Faire une thèse en Afrique : « Pas d’autres moyens que la volonté d’y arriver »
Larissa
Kojoué, The Conversation, 8 juin 2018
L’économie
mondiale du savoir auquel l’Afrique devrait contribuer passe nécessairement par
le renforcement de la formation doctorale et le soutien à la recherche.

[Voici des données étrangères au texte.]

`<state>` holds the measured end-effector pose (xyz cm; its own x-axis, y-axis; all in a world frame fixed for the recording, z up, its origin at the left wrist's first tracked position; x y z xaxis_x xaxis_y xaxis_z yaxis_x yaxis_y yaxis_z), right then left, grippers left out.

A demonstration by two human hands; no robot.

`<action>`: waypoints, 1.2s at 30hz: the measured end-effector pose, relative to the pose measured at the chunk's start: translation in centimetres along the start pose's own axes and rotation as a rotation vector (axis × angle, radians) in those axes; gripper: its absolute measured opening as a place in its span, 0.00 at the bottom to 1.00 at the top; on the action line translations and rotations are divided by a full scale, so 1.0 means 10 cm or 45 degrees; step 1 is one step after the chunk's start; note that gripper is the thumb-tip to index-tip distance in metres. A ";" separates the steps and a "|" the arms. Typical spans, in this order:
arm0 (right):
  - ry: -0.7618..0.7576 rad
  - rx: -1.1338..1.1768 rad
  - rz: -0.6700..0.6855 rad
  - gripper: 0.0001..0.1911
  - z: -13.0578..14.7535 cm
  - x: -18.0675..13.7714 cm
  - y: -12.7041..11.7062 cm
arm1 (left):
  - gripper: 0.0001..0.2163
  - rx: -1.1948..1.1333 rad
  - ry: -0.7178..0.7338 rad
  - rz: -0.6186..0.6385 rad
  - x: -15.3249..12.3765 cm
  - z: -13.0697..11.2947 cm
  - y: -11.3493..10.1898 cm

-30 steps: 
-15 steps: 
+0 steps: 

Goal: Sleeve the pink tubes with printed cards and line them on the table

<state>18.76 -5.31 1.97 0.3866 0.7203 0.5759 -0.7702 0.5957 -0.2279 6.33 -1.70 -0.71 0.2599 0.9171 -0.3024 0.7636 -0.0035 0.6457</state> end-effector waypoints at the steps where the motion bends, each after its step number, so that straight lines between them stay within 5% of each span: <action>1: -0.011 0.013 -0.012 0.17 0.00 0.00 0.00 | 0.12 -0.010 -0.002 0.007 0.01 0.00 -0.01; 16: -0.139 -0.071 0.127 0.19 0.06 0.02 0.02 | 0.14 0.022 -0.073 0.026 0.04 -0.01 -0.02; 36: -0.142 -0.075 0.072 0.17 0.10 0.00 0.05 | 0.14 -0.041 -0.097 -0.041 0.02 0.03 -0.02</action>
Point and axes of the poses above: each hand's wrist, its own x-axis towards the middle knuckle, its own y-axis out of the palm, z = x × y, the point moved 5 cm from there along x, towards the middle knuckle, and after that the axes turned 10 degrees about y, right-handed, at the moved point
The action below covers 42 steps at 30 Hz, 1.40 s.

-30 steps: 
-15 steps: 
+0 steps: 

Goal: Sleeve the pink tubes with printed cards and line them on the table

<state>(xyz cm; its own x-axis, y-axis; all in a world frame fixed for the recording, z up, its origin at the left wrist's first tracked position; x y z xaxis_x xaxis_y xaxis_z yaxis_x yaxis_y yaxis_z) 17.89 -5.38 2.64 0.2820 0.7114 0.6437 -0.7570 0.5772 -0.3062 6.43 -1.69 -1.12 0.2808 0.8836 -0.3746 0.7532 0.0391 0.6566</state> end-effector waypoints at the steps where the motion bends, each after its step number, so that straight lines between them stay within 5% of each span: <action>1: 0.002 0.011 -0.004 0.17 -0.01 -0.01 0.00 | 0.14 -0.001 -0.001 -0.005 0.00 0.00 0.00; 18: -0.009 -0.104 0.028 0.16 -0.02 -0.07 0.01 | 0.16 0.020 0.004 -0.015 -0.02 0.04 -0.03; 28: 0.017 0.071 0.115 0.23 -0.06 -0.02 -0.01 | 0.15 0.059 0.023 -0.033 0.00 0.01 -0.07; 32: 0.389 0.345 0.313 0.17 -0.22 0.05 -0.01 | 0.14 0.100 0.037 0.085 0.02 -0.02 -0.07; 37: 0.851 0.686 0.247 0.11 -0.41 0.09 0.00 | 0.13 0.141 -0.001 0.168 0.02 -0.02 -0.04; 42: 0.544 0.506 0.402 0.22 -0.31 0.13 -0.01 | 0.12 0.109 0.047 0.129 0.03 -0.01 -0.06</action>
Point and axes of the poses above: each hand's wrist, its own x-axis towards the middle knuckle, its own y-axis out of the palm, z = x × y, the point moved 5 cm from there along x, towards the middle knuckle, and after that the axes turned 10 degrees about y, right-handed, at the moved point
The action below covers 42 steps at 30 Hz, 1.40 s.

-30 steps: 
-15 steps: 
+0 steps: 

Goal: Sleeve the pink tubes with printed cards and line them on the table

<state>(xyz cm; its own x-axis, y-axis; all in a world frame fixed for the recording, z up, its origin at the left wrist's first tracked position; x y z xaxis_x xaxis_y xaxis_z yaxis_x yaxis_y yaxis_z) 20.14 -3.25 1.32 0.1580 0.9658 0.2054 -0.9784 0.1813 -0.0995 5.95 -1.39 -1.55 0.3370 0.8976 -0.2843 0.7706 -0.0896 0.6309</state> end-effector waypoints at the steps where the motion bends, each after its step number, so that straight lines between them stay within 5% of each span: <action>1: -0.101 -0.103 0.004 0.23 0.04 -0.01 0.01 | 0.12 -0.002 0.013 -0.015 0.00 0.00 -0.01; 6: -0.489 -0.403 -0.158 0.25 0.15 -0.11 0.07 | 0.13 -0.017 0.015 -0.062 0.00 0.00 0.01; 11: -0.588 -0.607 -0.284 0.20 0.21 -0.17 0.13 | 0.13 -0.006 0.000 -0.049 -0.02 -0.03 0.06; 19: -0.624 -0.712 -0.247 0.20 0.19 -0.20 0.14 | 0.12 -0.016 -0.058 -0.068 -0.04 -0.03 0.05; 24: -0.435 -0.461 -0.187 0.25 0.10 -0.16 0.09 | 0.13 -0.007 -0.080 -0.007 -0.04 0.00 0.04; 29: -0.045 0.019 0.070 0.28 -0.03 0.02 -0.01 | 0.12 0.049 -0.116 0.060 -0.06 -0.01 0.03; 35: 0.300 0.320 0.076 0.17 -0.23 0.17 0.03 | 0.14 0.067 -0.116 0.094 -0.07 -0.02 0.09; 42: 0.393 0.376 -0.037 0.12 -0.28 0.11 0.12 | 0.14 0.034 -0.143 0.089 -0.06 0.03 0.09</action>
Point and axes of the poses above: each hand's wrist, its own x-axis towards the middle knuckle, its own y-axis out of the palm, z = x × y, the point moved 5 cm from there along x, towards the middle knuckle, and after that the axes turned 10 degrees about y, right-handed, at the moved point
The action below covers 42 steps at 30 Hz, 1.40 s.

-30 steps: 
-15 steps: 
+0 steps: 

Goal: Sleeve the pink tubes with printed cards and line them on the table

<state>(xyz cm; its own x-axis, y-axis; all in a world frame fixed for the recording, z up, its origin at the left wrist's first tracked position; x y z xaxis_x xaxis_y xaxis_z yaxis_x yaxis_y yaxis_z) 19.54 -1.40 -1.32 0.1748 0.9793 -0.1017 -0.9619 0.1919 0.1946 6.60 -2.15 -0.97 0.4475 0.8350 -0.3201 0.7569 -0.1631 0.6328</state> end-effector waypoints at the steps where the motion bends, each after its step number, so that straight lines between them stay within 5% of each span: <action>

Le continent africain ne produirait qu’ 1 % de la recherche dans le monde. La cause : un environnement particulièrement difficile pour les jeunes chercheurs. Author provided |
Les
motivations varient d’un candidat à l’autre, d’un contexte à un autre.
Cependant,
une question demeure : concrètement, pourquoi et comment rédige-t-on une
thèse de doctorat en Afrique aujourd’hui ? Comment devient-on docteur·e en
sciences sociales à Yaoundé, à Ouagadougou, à Dakar, à Tunis ou à Maputo ?
[…]
Invisible
recherche
L’idée a
germé en 2012, au cours d’un séminaire consacré à la publication d’articles scientifiques
dans le cadre de l’Université
d’été organisée tous les deux ans par le Laboratoire d’études et de
recherche sur les dynamiques sociales et le développement local (LASDEL) à
Niamey.
Nous
avons été une poignée à être choquée par la remarquable absence d’outils de
publications scientifiques proches géographiquement de notre vécu quotidien, de
notre environnement institutionnel et de la complexité de nos réalités
sociales. Non pas qu’elles n’existent pas, mais elles sont invisibles.
Ainsi,
quel intérêt de publier dans la revue Politique africaine située entre Paris et
Bordeaux pour le chercheur africain étant donné que même si elle s’adresse à
des pairs, elle est d’abord et avant tout portée par la volonté d’éclairer des
réalités sociales liées à son environnement immédiat ?
L’étudiant
de première année à la faculté des arts de Niamey a-t-il accès à cette
revue ? Mais où sont les instruments de valorisation des savoirs produits
en Afrique par les Africains ? Cette question innocente a suscité une
tension relativement palpable dans les échanges qui ont suivi avec les
intervenants.
En effet,
pourquoi n’avaient-ils pas répertorié aussi des revues produites dans nos
différentes universités (cahiers de recherches, annales, etc.) ? Elles
n’étaient peut-être pas dignes d’intérêt ? Parce qu’inconstantes (c’est
vrai), pauvres éditorialement (c’est faux), faibles au plan de la rigueur
méthodologique (à discuter) et souvent taillés aux mesures d’un seul homme
recteur, doyen ou chef de département (à discuter aussi).
À
l’évidence, peu, sinon aucune revue (la preuve, il n’y en avait pas dans le top
10 de la liste des revues sur les études africaines présentée par
l’intervenant) n’avait les qualifications requises pour s’élever jusqu’aux
standards de qualité des revues éditées en terrains extra africains. […]
Combien
de jeunes chercheurs réussissent-ils à se faire publier à l’étranger ?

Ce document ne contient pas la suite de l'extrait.